*** GIVEN DATA ***

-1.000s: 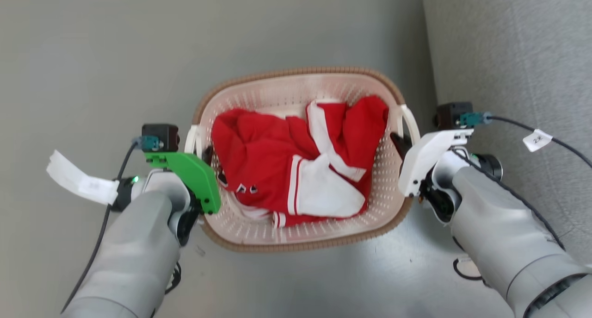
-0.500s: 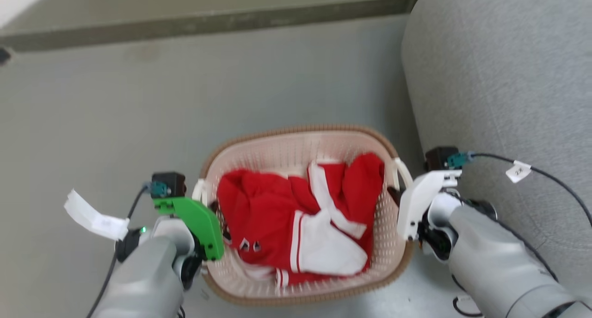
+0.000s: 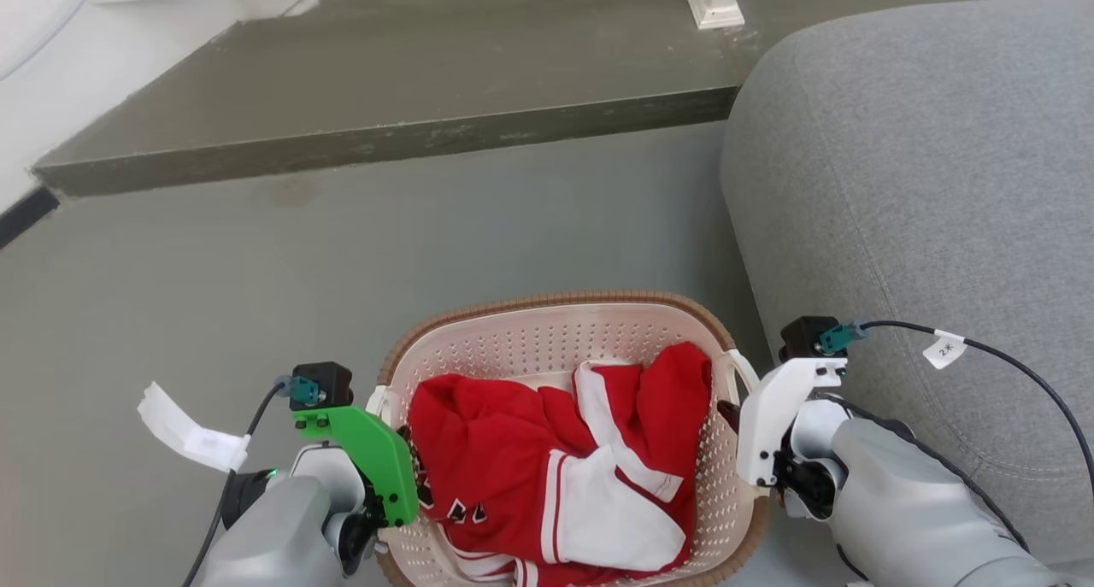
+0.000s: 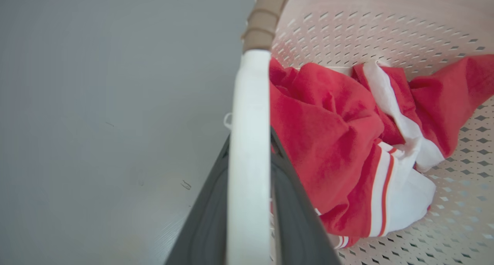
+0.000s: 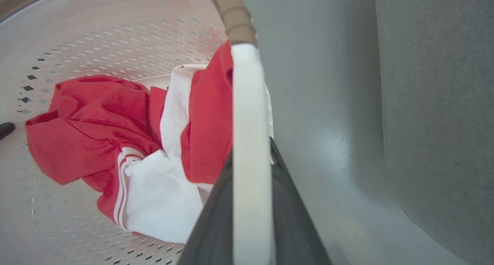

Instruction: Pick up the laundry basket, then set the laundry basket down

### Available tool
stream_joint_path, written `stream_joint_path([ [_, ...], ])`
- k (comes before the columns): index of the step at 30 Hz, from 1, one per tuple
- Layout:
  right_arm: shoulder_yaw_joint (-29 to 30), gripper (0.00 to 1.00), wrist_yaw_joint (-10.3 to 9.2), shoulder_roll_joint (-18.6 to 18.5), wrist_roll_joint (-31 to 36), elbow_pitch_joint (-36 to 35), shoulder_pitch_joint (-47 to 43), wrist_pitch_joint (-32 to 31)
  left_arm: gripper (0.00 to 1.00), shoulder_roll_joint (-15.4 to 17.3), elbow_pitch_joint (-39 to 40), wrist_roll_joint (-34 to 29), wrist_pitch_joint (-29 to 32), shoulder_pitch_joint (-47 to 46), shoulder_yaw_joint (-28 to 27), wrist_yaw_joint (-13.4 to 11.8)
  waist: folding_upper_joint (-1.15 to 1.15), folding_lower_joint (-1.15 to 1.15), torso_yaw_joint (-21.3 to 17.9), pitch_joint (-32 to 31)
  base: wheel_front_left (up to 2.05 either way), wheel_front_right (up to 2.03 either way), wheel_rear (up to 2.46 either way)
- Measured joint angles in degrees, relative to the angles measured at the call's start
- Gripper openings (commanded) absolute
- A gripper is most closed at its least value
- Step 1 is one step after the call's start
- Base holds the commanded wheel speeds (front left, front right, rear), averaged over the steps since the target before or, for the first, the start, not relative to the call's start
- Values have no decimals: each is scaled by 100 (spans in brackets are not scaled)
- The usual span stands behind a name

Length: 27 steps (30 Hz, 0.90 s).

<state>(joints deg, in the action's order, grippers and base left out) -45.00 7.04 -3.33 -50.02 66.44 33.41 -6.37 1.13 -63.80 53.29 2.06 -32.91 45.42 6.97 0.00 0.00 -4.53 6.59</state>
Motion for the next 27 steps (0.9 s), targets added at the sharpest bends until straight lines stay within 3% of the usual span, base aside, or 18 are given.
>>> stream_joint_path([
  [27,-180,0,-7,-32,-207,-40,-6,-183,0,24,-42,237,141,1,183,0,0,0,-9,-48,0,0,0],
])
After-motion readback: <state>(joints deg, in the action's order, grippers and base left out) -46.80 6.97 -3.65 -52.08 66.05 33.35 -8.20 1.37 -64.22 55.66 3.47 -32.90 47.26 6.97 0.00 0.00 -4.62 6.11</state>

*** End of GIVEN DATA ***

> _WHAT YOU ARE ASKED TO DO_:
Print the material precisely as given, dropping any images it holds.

> _ANSWER SPACE_:
-1.000s: 
-0.500s: 
+0.000s: 
+0.000s: 
+0.000s: 

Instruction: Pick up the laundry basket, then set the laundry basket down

### Available tool
stream_joint_path, written `stream_joint_path([ [_, ...], ])`
- k (comes before the columns): index of the step at 30 Hz, from 1, one per tuple
- Layout:
  right_arm: shoulder_yaw_joint (-29 to 30), gripper (0.00 to 1.00), wrist_yaw_joint (-10.3 to 9.2), shoulder_roll_joint (-18.6 to 18.5), wrist_roll_joint (-31 to 36), elbow_pitch_joint (-36 to 35), shoulder_pitch_joint (-47 to 43), wrist_pitch_joint (-32 to 31)
  left_arm: gripper (0.00 to 1.00), shoulder_roll_joint (-15.4 to 17.3), elbow_pitch_joint (-39 to 40), wrist_roll_joint (-34 to 29), wrist_pitch_joint (-29 to 32), shoulder_pitch_joint (-47 to 46), shoulder_yaw_joint (-28 to 27), wrist_yaw_joint (-13.4 to 11.8)
  waist: folding_upper_joint (-1.15 to 1.15), folding_lower_joint (-1.15 to 1.15), torso_yaw_joint (-21.3 to 17.9), pitch_joint (-32 to 31)
  base: wheel_front_left (up to 2.05 either way), wheel_front_right (up to 2.03 either way), wheel_rear (up to 2.46 either way)
- Measured joint angles in degrees, relative to the angles measured at the call's start
- Gripper openings (commanded) absolute
- A gripper is most closed at its least value
- Step 1 is one step after the call's start
- Base holds the commanded wheel speeds (front left, front right, rear), averaged over the steps since the target before or, for the first, the start, not relative to the call's start
- Values have no decimals: each is scaled by 100 (spans in brackets are not scaled)
- The usual span stands behind a name

Length: 27 steps (30 Hz, 0.90 s).

<state>(joints deg, in the action's order, grippers and base left out) -45.00 7.04 -3.33 -50.02 66.44 33.41 -6.37 1.13 -63.80 53.29 2.06 -32.91 45.42 6.97 0.00 0.00 -4.53 6.59</state>
Motion for the next 27 steps (0.9 s), targets added at the sharpest bends until straight lines stay within 3% of the usual span, base aside, or 18 are given.
>>> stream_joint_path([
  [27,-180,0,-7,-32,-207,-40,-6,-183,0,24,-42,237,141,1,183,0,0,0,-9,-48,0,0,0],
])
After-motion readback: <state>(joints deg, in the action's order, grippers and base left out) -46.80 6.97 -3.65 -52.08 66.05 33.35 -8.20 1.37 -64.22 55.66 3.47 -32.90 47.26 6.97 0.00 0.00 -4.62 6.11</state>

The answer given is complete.